The math you actually need
Four areas: linear algebra, probability & statistics, multivariable calculus, convex optimization. You don't need a full undergraduate sequence — you need the parts that make gradient descent, PCA, and the bias / variance tradeoff legible.
How deep to go. Aim for fluency, not proofs. If you can re-derive backpropagation on
a 2-layer MLP on paper and explain why PCA picks the top eigenvectors, you're past the bar.
Linear algebra
- Vectors and norms. Dot product, projection, L1 / L2 / L∞ norms. Geometric intuition matters: a dot product is "how much one vector points in the direction of another."
- Matrices as linear maps. Matrix-vector multiplication is "apply this transformation." Rotation, scaling, projection are all matrices.
- Matrix multiplication. Composing transformations. Know that
(AB)x = A(Bx)and why it's not commutative. - Rank, null space, column space. What information a matrix preserves vs. destroys.
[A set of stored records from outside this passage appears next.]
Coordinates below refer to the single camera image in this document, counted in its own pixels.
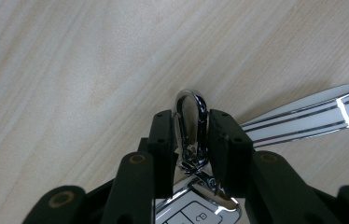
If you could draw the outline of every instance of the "light wooden surface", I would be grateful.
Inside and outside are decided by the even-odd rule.
[[[0,223],[113,178],[182,89],[244,122],[348,82],[349,1],[0,0]],[[262,149],[349,184],[349,130]]]

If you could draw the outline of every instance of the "metal keyring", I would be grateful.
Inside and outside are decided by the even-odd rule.
[[[198,124],[196,143],[191,144],[188,137],[187,125],[184,119],[184,101],[190,98],[198,109]],[[209,160],[207,159],[206,134],[208,111],[202,95],[198,91],[182,90],[175,100],[176,115],[181,135],[181,147],[183,149],[181,166],[187,175],[201,171]]]
- Eigenvalues & eigenvectors. The directions a matrix scales without rotating. Foundation for PCA and spectral methods.
- Singular value decomposition (SVD). The factorization you'll keep meeting in dimensionality reduction, recommender systems, and low-rank approximation.
Key identity for ML: for matrix X with rows = data points, the covariance matrix is C = (1/n) Xᵀ X (after centering). Its top eigenvectors are the principal components.
Probability & statistics
- Random variables, expectation, variance. The two summary statistics that drive almost every loss function.
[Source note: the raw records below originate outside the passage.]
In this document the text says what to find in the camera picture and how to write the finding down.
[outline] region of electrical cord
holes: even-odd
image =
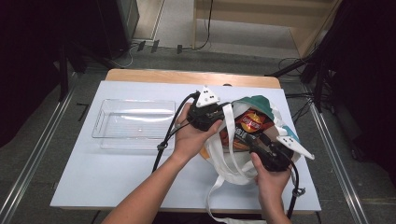
[[[319,212],[315,212],[315,214],[317,214],[318,223],[319,223],[319,224],[321,224],[321,217],[320,217],[320,213],[319,213]]]
[[[207,44],[207,42],[209,41],[209,37],[210,37],[210,22],[212,19],[212,9],[213,9],[213,0],[210,1],[209,19],[207,22],[207,38],[206,38],[205,43],[201,47],[198,47],[198,48],[194,48],[194,49],[193,48],[184,48],[184,49],[199,50],[199,49],[203,49],[204,46]]]
[[[280,60],[280,61],[277,63],[277,68],[278,68],[279,70],[282,70],[282,68],[280,67],[280,65],[281,65],[283,62],[285,62],[286,60],[294,60],[294,63],[297,63],[297,62],[300,61],[301,59],[298,59],[298,58],[284,58],[284,59]],[[297,76],[299,76],[299,75],[301,74],[301,72],[298,70],[298,68],[296,68],[296,69],[294,69],[294,70],[296,70],[299,74],[286,74],[286,76],[289,76],[289,77],[297,77]]]
[[[290,200],[290,205],[289,205],[289,209],[288,209],[288,213],[287,213],[287,217],[289,219],[291,219],[291,215],[293,213],[294,210],[294,205],[296,203],[296,200],[298,197],[300,197],[301,195],[305,194],[305,189],[299,189],[299,185],[300,185],[300,177],[298,174],[298,170],[296,165],[294,164],[294,162],[281,150],[277,149],[277,152],[279,152],[280,154],[282,154],[285,158],[287,158],[291,164],[291,167],[293,168],[294,174],[295,174],[295,182],[294,184],[294,189],[292,191],[292,196],[291,196],[291,200]]]
[[[136,45],[136,44],[137,44],[137,43],[132,43],[131,46],[129,46],[129,48],[128,48],[127,50],[131,49],[131,47],[133,47],[133,46]],[[116,57],[112,58],[111,60],[117,60],[117,59],[119,59],[122,55],[125,54],[125,52],[126,52],[127,50],[121,51],[119,55],[117,55]]]
[[[100,212],[101,212],[101,210],[98,210],[98,211],[95,213],[95,216],[93,217],[93,219],[92,219],[92,221],[91,221],[91,224],[94,224],[94,223],[95,223],[95,221],[96,221],[96,219],[98,218]]]
[[[131,65],[134,62],[134,58],[132,57],[131,51],[132,51],[132,49],[134,49],[134,48],[136,48],[138,46],[139,46],[139,44],[133,43],[131,45],[131,47],[129,48],[128,53],[129,53],[129,56],[131,57],[131,61],[128,64],[121,65],[119,63],[116,63],[114,60],[111,60],[111,62],[113,62],[115,65],[119,66],[120,68],[127,68],[129,65]]]
[[[158,148],[158,154],[157,154],[157,158],[155,159],[154,165],[153,165],[153,167],[152,167],[152,173],[154,173],[154,171],[157,170],[158,164],[160,163],[160,160],[161,160],[161,156],[163,155],[163,151],[168,147],[168,141],[169,141],[169,139],[170,139],[177,131],[179,131],[180,129],[182,129],[182,128],[186,127],[187,125],[189,125],[189,123],[187,123],[187,124],[185,124],[185,125],[183,125],[183,126],[181,126],[181,127],[177,127],[177,128],[175,128],[175,129],[173,129],[172,127],[174,127],[174,125],[175,125],[175,121],[176,121],[176,119],[177,119],[177,117],[178,117],[178,114],[180,113],[180,111],[181,111],[181,109],[183,108],[184,104],[186,104],[187,101],[190,100],[190,98],[197,97],[197,96],[199,96],[199,94],[200,94],[200,92],[197,91],[197,92],[195,92],[195,93],[192,93],[192,94],[188,95],[188,96],[181,102],[180,106],[178,107],[177,112],[175,113],[175,115],[174,115],[174,117],[173,117],[173,119],[172,119],[172,121],[171,121],[171,124],[169,125],[168,132],[166,133],[165,138],[164,138],[163,141],[157,146],[157,148]]]
[[[334,113],[334,108],[332,106],[332,91],[331,91],[331,89],[329,89],[328,92],[329,92],[329,94],[326,94],[326,93],[321,94],[320,103],[322,104],[322,107],[324,109],[327,109],[327,110],[331,111],[332,113]],[[314,103],[315,96],[314,96],[313,92],[288,93],[285,95],[286,95],[287,99],[300,98],[300,97],[307,98],[307,102],[303,105],[303,107],[300,108],[294,115],[291,116],[294,119],[293,123],[295,125],[297,123],[297,121],[299,120],[299,118],[301,118],[303,115],[305,115],[306,113],[309,112],[308,106],[310,106]]]
[[[205,26],[205,30],[209,33],[209,29],[207,28],[207,25],[206,25],[206,19],[204,19],[204,26]],[[212,48],[212,42],[210,41],[209,38],[207,40],[208,40],[208,43],[209,43],[209,48],[207,50],[210,50]]]

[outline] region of table surface
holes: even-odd
[[[221,86],[224,83],[233,86]],[[157,153],[156,148],[143,154],[133,149],[104,149],[101,148],[103,139],[92,137],[92,130],[105,99],[172,100],[178,107],[188,94],[200,91],[203,84],[207,84],[220,96],[222,102],[230,102],[246,95],[266,96],[278,107],[283,121],[295,132],[285,94],[274,77],[158,70],[110,70],[95,94],[50,206],[64,209],[111,209],[150,175]],[[255,87],[248,87],[250,84],[254,84]],[[171,151],[172,147],[170,144],[167,150]],[[318,195],[305,158],[301,157],[296,166],[300,173],[300,187],[306,189],[306,194],[297,200],[295,212],[320,211]],[[161,210],[205,212],[205,197],[217,176],[209,162],[200,155],[194,157],[177,176]],[[285,209],[289,206],[292,188],[293,185],[289,182],[282,196]],[[224,183],[211,196],[211,206],[214,212],[259,214],[257,194],[255,184],[236,186]]]

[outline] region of white strap
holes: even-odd
[[[233,141],[233,135],[235,133],[232,105],[228,104],[228,105],[224,106],[223,111],[224,111],[226,118],[224,119],[225,122],[223,122],[221,127],[224,127],[225,125],[227,125],[227,131],[229,132],[229,134],[228,134],[229,140],[231,137],[231,140],[229,142],[231,143]],[[231,166],[231,167],[228,166],[228,164],[230,164],[230,163],[227,163],[226,158],[224,157],[224,151],[222,149],[222,144],[221,144],[219,134],[212,135],[206,141],[206,143],[207,143],[206,148],[208,149],[207,152],[209,153],[209,157],[213,161],[213,165],[219,175],[222,175],[228,182],[237,184],[237,185],[246,185],[247,183],[250,182],[250,179],[247,179],[245,176],[240,174],[242,171],[239,169],[239,167],[235,168],[235,166],[234,166],[235,159],[234,158],[232,158],[233,166]]]
[[[247,180],[251,180],[254,176],[248,176],[240,167],[239,164],[236,162],[235,156],[233,154],[233,137],[235,134],[235,120],[233,115],[233,107],[231,105],[226,105],[223,108],[224,113],[224,120],[227,125],[227,132],[228,132],[228,148],[230,151],[231,159],[233,160],[233,165],[235,166],[238,173]]]
[[[214,217],[212,215],[212,212],[210,211],[210,205],[209,205],[210,194],[216,189],[219,189],[223,183],[224,183],[224,178],[221,175],[219,175],[215,185],[213,185],[212,189],[209,191],[206,197],[206,211],[213,219],[215,219],[217,222],[224,222],[227,224],[266,224],[267,223],[264,220],[244,220],[244,219],[233,219],[229,217],[224,217],[224,218]]]

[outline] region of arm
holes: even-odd
[[[177,124],[187,123],[190,105],[185,104],[176,120]],[[111,211],[103,223],[152,223],[178,172],[198,154],[206,139],[217,132],[220,124],[221,121],[218,120],[205,133],[191,125],[180,129],[176,133],[175,150],[172,155]]]
[[[291,223],[285,215],[282,203],[282,192],[289,181],[291,170],[269,172],[256,153],[251,153],[251,159],[257,170],[256,182],[259,185],[259,202],[263,217],[268,224]]]

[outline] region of clear plastic container
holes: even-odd
[[[175,108],[173,101],[104,100],[92,137],[102,138],[101,148],[156,153],[175,115]],[[167,150],[173,149],[171,141]]]
- Common distributions. Bernoulli, binomial, Gaussian, uniform, Poisson. Recognize them from their PDFs.
- Joint, marginal, conditional probability.
P(A, B) = P(A | B) P(B). Bayes' rule. - Independence vs. correlation. Independence implies zero correlation; the reverse is false except for Gaussians.
- Maximum likelihood estimation (MLE). The probabilistic justification behind least-squares regression and cross-entropy classification.
- Central limit theorem. Why averaging always tends toward Gaussian and why we trust mean estimates.
- Hypothesis testing basics. p-values, confidence intervals — useful for evaluating whether model A really beats model B.
Multivariable calculus
- Partial derivatives. ∂f/∂xᵢ — "how does f change if I wiggle xᵢ alone."
- Gradient. The vector of all partials. Points in the direction of steepest increase.
- Chain rule. The single most important calculus fact for ML — backpropagation is just the chain rule applied repeatedly.
- Jacobian & Hessian. Matrix of partials (Jacobian) and second-order partials (Hessian). The Hessian's eigenvalues tell you about local curvature and convexity.
- Taylor expansion. Approximate a function locally by its first or second derivative. Underlies Newton's method.
Gradient descent: x ← x − η · ∇f(x). Reduce η if the loss oscillates; increase η if it crawls.
Convex optimization
- Convex sets and functions. A function is convex if every chord lies above the graph. Convex problems have a unique global minimum.
- Convex losses. Squared error, logistic loss, hinge loss, cross-entropy — all convex in the linear-model setting.
- Lagrange multipliers & KKT conditions. Handle constraints. Show up in SVMs explicitly.
- Gradient descent & variants. SGD, momentum, Adam. Know the update rules from memory.
- Convergence intuition. Learning rate too high → divergence. Too low → slow crawl. Adam smooths over both by adapting per-parameter rates.
Drills
- Implement matrix multiplication, transpose, and dot product from scratch in NumPy without using built-ins. Verify against
np.matmul. - Compute PCA by hand on a 5-point 2-D dataset: center, covariance, eigendecomposition, project.
- Derive the gradient of mean-squared-error loss for linear regression. Verify with PyTorch autograd.
- For a 2-layer MLP with one hidden ReLU and a sigmoid output, write out the four partial derivatives needed for backprop on a single sample.
- Run gradient descent on a 1-D convex function (e.g. f(x) = (x − 3)²) and plot the trajectory for three learning rates.